:: WHAT TO WORK ON ::
The full listing must be reproduced exactly as given.

:: GIVEN MATERIAL ::

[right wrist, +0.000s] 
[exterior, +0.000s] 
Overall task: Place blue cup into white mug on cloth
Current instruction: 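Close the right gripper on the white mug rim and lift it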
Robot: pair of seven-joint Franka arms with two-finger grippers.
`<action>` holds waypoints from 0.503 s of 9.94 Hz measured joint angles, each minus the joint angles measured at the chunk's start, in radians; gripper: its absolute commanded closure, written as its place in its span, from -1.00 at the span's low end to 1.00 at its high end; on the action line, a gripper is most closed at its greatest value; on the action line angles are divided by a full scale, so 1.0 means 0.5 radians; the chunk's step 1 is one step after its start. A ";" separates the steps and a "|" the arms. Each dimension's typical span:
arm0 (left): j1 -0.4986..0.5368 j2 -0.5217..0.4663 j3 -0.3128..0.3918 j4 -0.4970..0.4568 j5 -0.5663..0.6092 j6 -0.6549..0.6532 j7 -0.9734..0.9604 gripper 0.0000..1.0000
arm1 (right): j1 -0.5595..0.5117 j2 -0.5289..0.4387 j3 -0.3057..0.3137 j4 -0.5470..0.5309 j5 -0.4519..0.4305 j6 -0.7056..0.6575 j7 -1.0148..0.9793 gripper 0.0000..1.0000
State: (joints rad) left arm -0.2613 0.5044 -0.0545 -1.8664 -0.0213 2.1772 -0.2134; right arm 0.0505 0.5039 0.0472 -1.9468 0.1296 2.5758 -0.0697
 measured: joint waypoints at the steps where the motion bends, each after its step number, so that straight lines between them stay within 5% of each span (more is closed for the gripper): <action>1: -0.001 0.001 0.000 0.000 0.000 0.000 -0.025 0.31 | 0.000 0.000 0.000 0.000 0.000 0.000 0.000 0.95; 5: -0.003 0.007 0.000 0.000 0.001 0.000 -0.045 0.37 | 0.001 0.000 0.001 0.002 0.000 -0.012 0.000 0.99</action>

:: RESPONSE AREA ::
[right wrist, +0.000s] 
[exterior, +0.000s] 
Overall task: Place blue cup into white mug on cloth
Current instruction: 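Close the right gripper on the white mug rim and lift it
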Robot: pair of seven-joint Franka arms with two-finger grippers.
`<action>` holds waypoints from 0.503 s of 9.94 Hz measured joint angles, each minus the joint angles measured at the chunk's start, in radians; gripper: its absolute commanded closure, written as its place in its span, from -1.00 at the span's low end to 1.00 at its high end; on the action line, a gripper is most closed at its greatest value; on the action line angles are divided by a full scale, so 1.0 means 0.5 radians; the chunk's step 1 is one step after its start. A ";" separates the steps and a "|" the arms. Each dimension's typical span:
arm0 (left): j1 -0.4986..0.5368 j2 -0.5217..0.4663 j3 -0.3128..0.3918 j4 -0.4970..0.4568 j5 -0.5663..0.6092 j6 -0.6549..0.6532 j7 -0.9734..0.9604 gripper 0.0000..1.0000
arm1 (right): j1 -0.5595..0.5117 j2 -0.5289..0.4387 j3 -0.3057..0.3137 j4 -0.5470..0.5309 j5 -0.4519..0.4305 j6 -0.7056..0.6575 j7 -1.0148..0.9793 gripper 0.0000..1.0000
State: (joints rad) left arm -0.2613 0.5044 -0.0545 -1.8664 -0.0213 2.1772 -0.2134; right arm 0.0505 0.5039 0.0472 -1.9468 0.1296 2.5758 -0.0697
 measured: joint waypoints at the steps where the motion bends, each after its step number, so that straight lines between them stay within 5% of each span (more is closed for the gripper): <action>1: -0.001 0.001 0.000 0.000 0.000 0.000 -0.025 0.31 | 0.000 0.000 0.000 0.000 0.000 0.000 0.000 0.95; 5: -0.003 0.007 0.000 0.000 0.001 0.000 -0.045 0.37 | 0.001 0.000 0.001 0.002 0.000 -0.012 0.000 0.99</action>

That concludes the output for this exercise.